## Aim of the task
Copy, word for word, the lines of the entries below between the one with "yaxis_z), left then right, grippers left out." and the one with "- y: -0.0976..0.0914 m", inclusive, and leave out everything else.

## Information provided

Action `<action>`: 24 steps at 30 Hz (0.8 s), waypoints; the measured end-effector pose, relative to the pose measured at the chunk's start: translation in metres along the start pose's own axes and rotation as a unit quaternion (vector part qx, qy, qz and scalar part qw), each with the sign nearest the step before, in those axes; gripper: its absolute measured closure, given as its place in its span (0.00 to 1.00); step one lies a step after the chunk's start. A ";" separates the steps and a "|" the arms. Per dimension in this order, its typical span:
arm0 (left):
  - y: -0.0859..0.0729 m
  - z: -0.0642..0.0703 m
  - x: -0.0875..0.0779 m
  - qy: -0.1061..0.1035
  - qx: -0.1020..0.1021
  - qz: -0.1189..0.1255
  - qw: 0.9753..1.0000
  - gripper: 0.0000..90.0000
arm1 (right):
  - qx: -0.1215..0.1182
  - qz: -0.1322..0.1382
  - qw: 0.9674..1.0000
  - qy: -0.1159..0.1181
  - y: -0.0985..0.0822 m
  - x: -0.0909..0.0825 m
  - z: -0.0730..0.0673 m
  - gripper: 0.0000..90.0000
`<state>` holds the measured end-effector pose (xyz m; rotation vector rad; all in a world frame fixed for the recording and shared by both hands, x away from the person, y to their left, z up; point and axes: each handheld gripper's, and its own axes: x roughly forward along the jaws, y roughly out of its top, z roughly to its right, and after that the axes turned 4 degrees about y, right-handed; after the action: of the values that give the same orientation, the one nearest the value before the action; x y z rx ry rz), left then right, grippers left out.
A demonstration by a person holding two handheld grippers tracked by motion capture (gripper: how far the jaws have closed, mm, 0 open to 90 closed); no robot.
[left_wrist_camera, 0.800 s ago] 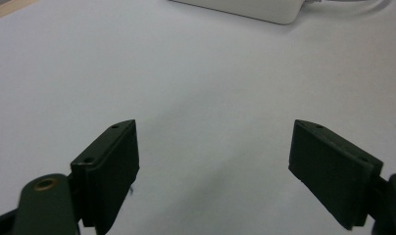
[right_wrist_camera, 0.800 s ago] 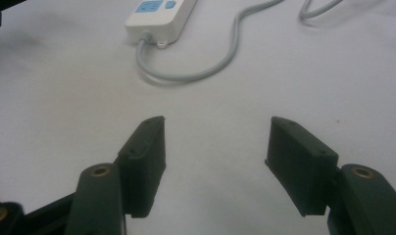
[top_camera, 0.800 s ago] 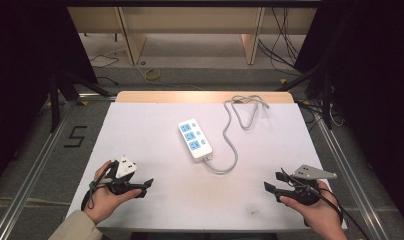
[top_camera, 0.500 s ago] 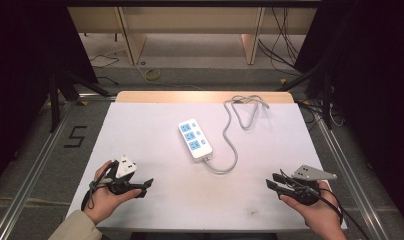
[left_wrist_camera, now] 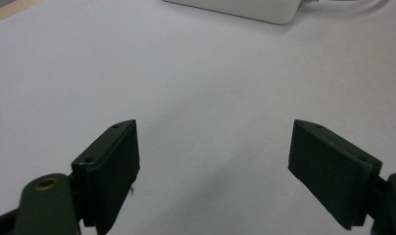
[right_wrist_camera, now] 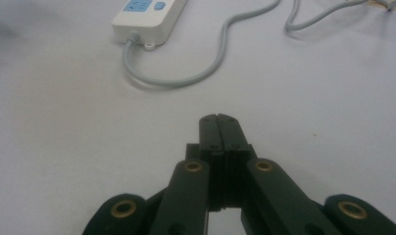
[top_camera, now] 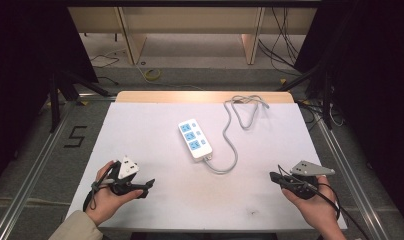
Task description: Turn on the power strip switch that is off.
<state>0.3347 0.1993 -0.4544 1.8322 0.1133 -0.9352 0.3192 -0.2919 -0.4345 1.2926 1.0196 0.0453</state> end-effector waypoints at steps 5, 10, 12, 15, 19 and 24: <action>0.001 0.002 0.002 -0.003 0.006 -0.003 1.000 0.21 | 0.003 -0.001 1.000 -0.002 0.003 0.005 0.002 1.00; 0.001 0.003 0.002 -0.003 0.005 -0.001 1.000 0.20 | 0.016 -0.008 1.000 -0.001 0.009 0.011 0.004 1.00; 0.001 0.004 0.002 -0.003 0.005 0.000 1.000 0.20 | 0.017 -0.008 1.000 -0.001 0.011 0.013 0.005 1.00; 0.001 0.004 0.002 -0.003 0.005 -0.002 1.000 0.20 | 0.019 -0.010 1.000 0.003 0.014 0.017 0.005 1.00; 0.001 0.003 0.002 -0.005 0.006 0.001 1.000 0.20 | 0.016 -0.008 1.000 0.007 0.020 0.021 0.005 1.00; 0.001 0.003 0.002 -0.008 0.006 -0.001 1.000 0.20 | 0.016 -0.011 1.000 0.008 0.027 0.026 0.005 1.00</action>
<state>0.3355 0.1959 -0.4555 1.8345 0.1003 -0.9545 0.3510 -0.2720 -0.4287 1.3122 1.0520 0.0213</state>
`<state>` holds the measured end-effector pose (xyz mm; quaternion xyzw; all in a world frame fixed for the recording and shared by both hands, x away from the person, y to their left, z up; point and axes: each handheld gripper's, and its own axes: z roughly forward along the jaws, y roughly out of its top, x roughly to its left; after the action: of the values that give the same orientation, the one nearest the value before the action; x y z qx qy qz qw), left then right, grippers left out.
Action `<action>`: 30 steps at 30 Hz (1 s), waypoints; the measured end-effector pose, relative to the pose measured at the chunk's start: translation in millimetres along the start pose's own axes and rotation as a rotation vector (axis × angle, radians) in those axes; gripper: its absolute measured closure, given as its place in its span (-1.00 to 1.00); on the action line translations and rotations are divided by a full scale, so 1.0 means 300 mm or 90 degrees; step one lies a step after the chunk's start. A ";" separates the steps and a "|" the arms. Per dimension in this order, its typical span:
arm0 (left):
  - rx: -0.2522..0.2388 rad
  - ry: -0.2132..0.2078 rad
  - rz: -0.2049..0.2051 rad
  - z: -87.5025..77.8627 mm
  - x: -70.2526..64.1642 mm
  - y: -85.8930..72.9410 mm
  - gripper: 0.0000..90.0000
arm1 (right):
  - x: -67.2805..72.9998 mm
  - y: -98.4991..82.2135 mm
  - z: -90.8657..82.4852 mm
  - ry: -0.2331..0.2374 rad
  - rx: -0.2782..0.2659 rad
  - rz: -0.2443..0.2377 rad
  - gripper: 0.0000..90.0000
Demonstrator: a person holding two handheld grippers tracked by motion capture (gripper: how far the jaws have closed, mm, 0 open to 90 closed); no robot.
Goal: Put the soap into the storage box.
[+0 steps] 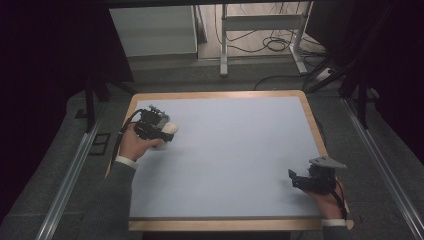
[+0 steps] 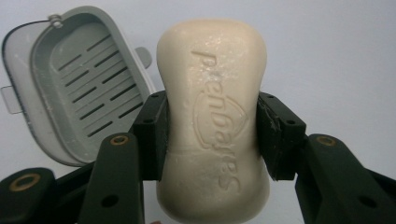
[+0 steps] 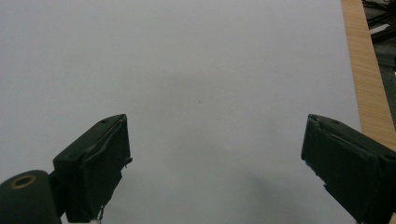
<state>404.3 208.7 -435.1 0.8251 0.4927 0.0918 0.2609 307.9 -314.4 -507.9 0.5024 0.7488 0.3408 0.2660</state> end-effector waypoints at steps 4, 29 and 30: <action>0.002 0.003 -0.014 0.010 0.019 0.003 0.10 | 0.000 -0.001 0.002 -0.001 0.001 -0.001 -0.83; 0.007 0.041 -0.070 0.048 0.119 0.032 0.10 | -0.005 -0.003 0.005 -0.003 0.002 -0.002 -0.83; 0.008 0.042 -0.071 0.050 0.123 0.032 0.10 | -0.005 -0.003 0.005 -0.003 0.002 -0.001 -0.83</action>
<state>436.2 231.7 -446.8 0.7944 0.5470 0.1012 0.2439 308.9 -315.8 -509.5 0.5031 0.7493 0.3380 0.2669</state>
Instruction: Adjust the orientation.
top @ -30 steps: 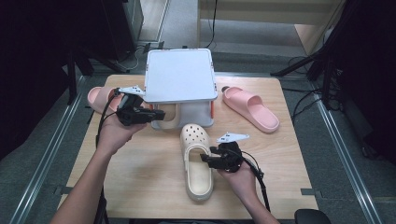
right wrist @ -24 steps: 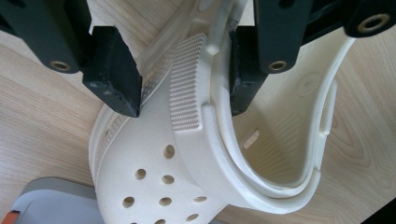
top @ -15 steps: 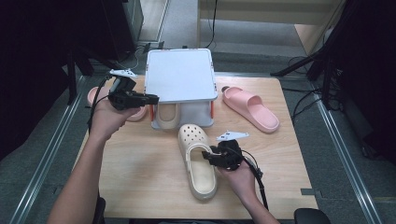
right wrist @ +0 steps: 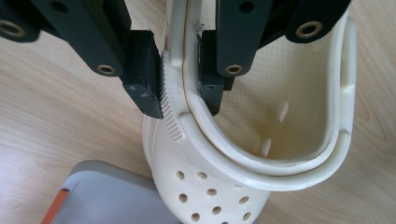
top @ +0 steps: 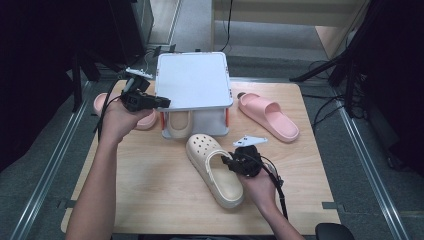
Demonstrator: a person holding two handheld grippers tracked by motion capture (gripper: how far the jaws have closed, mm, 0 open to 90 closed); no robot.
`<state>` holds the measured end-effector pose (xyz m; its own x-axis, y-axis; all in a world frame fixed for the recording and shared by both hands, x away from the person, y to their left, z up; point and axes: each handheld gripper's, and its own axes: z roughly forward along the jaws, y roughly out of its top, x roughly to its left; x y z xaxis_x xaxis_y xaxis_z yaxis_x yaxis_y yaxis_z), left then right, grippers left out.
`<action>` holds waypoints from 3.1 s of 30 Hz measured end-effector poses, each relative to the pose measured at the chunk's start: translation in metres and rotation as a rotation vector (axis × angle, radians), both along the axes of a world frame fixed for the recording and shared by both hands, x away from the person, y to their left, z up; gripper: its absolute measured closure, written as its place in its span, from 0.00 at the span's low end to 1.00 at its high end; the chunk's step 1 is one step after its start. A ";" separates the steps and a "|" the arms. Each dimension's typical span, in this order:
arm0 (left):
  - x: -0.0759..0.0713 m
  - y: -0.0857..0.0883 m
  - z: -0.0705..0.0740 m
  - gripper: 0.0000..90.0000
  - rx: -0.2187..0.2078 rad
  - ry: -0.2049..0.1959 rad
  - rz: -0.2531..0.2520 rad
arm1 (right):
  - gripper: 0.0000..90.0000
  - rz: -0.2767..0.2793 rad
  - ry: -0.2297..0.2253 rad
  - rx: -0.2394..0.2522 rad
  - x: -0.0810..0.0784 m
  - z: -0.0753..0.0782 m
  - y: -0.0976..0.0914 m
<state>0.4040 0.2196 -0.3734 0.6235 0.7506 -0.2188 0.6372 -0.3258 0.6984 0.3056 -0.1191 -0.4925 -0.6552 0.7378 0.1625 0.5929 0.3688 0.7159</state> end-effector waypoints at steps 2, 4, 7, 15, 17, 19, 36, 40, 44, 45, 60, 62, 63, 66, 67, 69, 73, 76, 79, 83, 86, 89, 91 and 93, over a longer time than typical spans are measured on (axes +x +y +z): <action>0.000 -0.001 -0.002 0.88 -0.008 0.003 -0.003 | 0.84 -0.014 0.003 0.018 0.005 0.003 -0.003; 0.000 -0.001 -0.002 0.88 -0.007 0.002 -0.005 | 0.85 -0.018 0.008 0.024 0.008 0.005 -0.005; -0.001 0.000 -0.003 0.88 -0.013 -0.002 0.000 | 0.85 -0.025 0.009 0.015 0.012 0.010 -0.006; -0.002 0.000 -0.003 0.87 -0.008 -0.006 -0.001 | 0.85 -0.037 -0.032 0.014 0.026 0.031 -0.008; -0.002 0.000 -0.003 0.87 -0.010 -0.006 0.001 | 0.85 -0.045 -0.042 0.010 0.032 0.036 -0.007; -0.002 0.000 -0.003 0.87 -0.011 -0.004 0.000 | 0.85 -0.049 -0.048 0.005 0.036 0.038 -0.007; -0.002 0.003 -0.005 0.87 -0.040 -0.010 -0.002 | 0.84 -0.180 -0.038 -0.040 0.091 0.028 0.017; -0.003 0.003 -0.006 0.87 -0.040 -0.016 -0.001 | 0.81 -0.192 -0.040 -0.033 0.091 0.021 0.024; -0.003 0.004 -0.006 0.87 -0.046 -0.016 0.001 | 0.76 -0.180 -0.044 -0.030 0.086 0.016 0.024; -0.003 0.004 -0.006 0.87 -0.045 -0.016 0.002 | 0.74 -0.170 -0.042 -0.020 0.086 0.015 0.023; -0.004 0.005 -0.007 0.87 -0.056 -0.017 0.003 | 0.65 -0.072 -0.043 0.063 0.062 0.031 -0.002; -0.004 0.005 -0.007 0.87 -0.056 -0.016 0.003 | 0.67 -0.052 -0.053 0.053 0.055 0.031 -0.005; -0.004 0.005 -0.007 0.87 -0.056 -0.015 0.003 | 0.68 -0.045 -0.047 0.059 0.053 0.031 -0.006; -0.004 0.005 -0.008 0.87 -0.060 -0.015 0.003 | 0.74 -0.020 -0.035 0.074 0.047 0.030 -0.009; -0.003 0.005 -0.008 0.87 -0.062 -0.014 0.003 | 0.76 -0.010 -0.033 0.077 0.044 0.030 -0.010; -0.003 0.005 -0.008 0.87 -0.064 -0.013 0.003 | 0.82 0.011 -0.036 0.089 0.038 0.028 -0.013; -0.003 0.006 -0.008 0.87 -0.067 -0.013 0.001 | 0.90 0.052 -0.033 0.087 0.026 0.024 -0.016; -0.003 0.006 -0.008 0.87 -0.068 -0.011 0.001 | 0.93 0.071 -0.031 0.083 0.019 0.021 -0.018; -0.003 0.006 -0.008 0.87 -0.062 -0.014 -0.001 | 0.97 0.094 -0.018 0.083 0.007 0.015 -0.020; -0.003 0.006 -0.008 0.87 -0.067 -0.015 -0.003 | 1.00 0.095 -0.002 0.092 -0.001 0.008 -0.021; -0.003 0.006 -0.008 0.87 -0.067 -0.016 -0.006 | 1.00 0.109 0.005 0.090 -0.008 0.005 -0.022; -0.002 0.007 -0.009 0.87 -0.071 -0.015 -0.006 | 1.00 0.121 0.016 0.095 -0.014 0.001 -0.026; -0.002 0.007 -0.009 0.87 -0.071 -0.016 -0.008 | 1.00 0.135 0.006 0.097 -0.018 -0.003 -0.029; -0.002 0.006 -0.008 0.87 -0.069 -0.017 -0.008 | 1.00 0.144 0.002 0.088 -0.022 -0.008 -0.030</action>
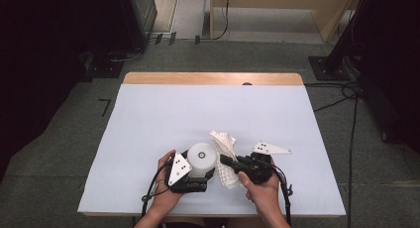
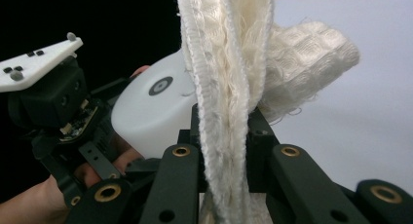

## Task answer
`<state>` holds the measured end-effector pose (xyz m; its own x-axis, y-axis; all in a world frame fixed for the recording and shared by both hands, x away from the person, y to their left, z up; point and axes: each handheld gripper's, and its own axes: z roughly forward along the jaws, y roughly out of its top, x roughly to its left; x y z xaxis_x xaxis_y xaxis_z yaxis_x yaxis_y yaxis_z), left then right, grippers left out.
`<action>` holds waypoints from 3.1 s of 30 Hz measured end-effector poses, each relative to the pose measured at the chunk's start: translation in metres and rotation as a rotation vector (axis × angle, radians), both along the axes of a world frame fixed for the recording and shared by both hands, x away from the person, y to their left, z up; gripper: its absolute measured closure, written as its place in its span, from 0.00 at the span's low end to 1.00 at its high end; the chunk's step 1 is one step after its start. A ";" separates the steps and a "|" the arms. Each dimension's typical span, in this order:
arm0 (left):
  - x: -0.0759..0.0713 m
  - y: -0.0857..0.0883 m
  - z: -0.0705..0.0740 m
  - gripper: 0.0000..90.0000
  - rx: -0.2187..0.2078 rad
  - ry: -0.2049..0.1959 rad
  - rz: -0.2531..0.2520 rad
arm1 (right):
  - gripper: 0.0000..90.0000
  - rz: -0.2767..0.2793 rad
  - ry: -0.2297..0.2253 rad
  - rx: -0.2394..0.2522 rad
  - x: -0.0810..0.0784 m
  - z: -0.0753..0.0782 m
  - y: -0.0976..0.0914 m

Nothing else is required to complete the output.